→ WORK ORDER
Each line below must be transcribed with no word changed.
── INPUT DATA
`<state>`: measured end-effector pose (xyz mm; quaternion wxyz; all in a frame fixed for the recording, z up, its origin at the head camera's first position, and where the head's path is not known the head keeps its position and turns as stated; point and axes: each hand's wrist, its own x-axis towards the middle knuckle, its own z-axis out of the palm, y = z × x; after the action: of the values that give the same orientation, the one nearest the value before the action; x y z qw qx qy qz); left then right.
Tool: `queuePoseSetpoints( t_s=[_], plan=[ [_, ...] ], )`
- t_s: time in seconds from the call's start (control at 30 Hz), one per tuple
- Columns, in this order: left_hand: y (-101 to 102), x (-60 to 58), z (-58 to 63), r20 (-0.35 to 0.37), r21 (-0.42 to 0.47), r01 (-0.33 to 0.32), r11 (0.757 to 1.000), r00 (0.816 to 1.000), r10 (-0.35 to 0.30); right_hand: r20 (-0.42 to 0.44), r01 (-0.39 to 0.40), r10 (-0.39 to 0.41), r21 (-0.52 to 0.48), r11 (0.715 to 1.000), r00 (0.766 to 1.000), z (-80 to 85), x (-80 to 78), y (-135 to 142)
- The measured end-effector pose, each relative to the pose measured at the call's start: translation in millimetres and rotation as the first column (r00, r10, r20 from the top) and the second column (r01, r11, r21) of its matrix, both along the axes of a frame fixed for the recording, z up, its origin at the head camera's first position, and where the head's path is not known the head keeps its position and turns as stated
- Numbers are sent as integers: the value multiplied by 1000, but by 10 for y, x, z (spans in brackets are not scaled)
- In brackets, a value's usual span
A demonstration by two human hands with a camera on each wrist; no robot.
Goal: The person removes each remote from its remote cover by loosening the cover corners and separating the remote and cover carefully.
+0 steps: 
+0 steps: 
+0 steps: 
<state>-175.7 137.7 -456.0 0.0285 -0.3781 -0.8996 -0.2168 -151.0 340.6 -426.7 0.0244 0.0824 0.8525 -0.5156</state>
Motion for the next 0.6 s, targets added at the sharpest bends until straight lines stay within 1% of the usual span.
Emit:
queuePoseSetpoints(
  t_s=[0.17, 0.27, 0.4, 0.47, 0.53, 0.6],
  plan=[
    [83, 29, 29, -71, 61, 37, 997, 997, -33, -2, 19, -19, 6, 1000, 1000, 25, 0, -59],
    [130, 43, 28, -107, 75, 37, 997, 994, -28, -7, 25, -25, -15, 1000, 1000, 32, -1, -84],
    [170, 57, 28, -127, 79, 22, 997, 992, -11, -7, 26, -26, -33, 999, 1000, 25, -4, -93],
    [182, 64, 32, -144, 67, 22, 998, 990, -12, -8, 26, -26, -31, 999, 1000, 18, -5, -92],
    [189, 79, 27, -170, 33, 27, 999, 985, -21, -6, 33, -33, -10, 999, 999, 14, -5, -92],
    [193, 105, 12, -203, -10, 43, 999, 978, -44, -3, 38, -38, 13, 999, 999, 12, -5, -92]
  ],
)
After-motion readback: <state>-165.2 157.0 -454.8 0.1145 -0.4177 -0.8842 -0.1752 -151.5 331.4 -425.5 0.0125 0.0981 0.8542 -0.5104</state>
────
→ FINISHED EXERCISE
`<state>`: measured end-effector pose (xyz mm; quaternion wxyz; all in a frame fixed for the recording, z up, its origin at the head camera's first position, and where the head's path is not known the head keeps its position and turns as stated; point and axes: each hand's wrist, its own x-axis towards the middle knuckle, its own z-axis out of the palm, y = z × x; after the action: of the values that give the same orientation, the one nearest the value before the action; x y z qw qx qy qz); left then right.
Tool: `queuePoseSetpoints( t_s=[_], plan=[ [_, ...] ], )`
- t_s: time in seconds from the call's start (control at 30 Hz), one per tuple
- Columns, in this order: left_hand: y (-101 to 102), x (-60 to 58), z (-58 to 63), r20 (-0.35 to 0.37), r21 (-0.42 to 0.47), r01 (-0.33 to 0.32), r11 (0.757 to 1.000), r00 (0.816 to 1.000), r10 (-0.35 to 0.30); right_hand: r20 (-0.42 to 0.44), r01 (-0.39 to 0.40), r10 (-0.39 to 0.41), r21 (-0.52 to 0.48), r11 (0.715 to 1.000), r00 (0.766 to 1.000), z (-80 to 85), x (-80 to 78), y (-135 to 142)
- The measured end-effector pose, each relative to the pose measured at the call's start: translation in millimetres and rotation as the first column (r00, r10, r20 from the top) and the second column (r01, r11, r21) of its matrix, both along the axes of a frame fixed for the recording, z up, its origin at the head camera's first position, and where the head's path is not known the head keeps its position and turns as stated
- Numbers are sent as integers: the value multiplied by 1000, but by 10 for y, x, z (spans in brackets are not scaled)
- In brackets, a value's usual span
A demonstration by two human hands with a camera on each wrist; no robot.
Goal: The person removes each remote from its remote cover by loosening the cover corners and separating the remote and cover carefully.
+0 steps: 
+0 steps: 
+0 steps: 
<state>-175.7 137.7 -456.0 0.0285 -0.3781 -0.8996 -0.2168 -151.0 340.6 -426.7 0.0244 0.0824 0.8525 -0.5156</state>
Motion for the next 0.6 s, targets added at the sharpest bends until straight lines stay within 1% of the usual span.
Emit:
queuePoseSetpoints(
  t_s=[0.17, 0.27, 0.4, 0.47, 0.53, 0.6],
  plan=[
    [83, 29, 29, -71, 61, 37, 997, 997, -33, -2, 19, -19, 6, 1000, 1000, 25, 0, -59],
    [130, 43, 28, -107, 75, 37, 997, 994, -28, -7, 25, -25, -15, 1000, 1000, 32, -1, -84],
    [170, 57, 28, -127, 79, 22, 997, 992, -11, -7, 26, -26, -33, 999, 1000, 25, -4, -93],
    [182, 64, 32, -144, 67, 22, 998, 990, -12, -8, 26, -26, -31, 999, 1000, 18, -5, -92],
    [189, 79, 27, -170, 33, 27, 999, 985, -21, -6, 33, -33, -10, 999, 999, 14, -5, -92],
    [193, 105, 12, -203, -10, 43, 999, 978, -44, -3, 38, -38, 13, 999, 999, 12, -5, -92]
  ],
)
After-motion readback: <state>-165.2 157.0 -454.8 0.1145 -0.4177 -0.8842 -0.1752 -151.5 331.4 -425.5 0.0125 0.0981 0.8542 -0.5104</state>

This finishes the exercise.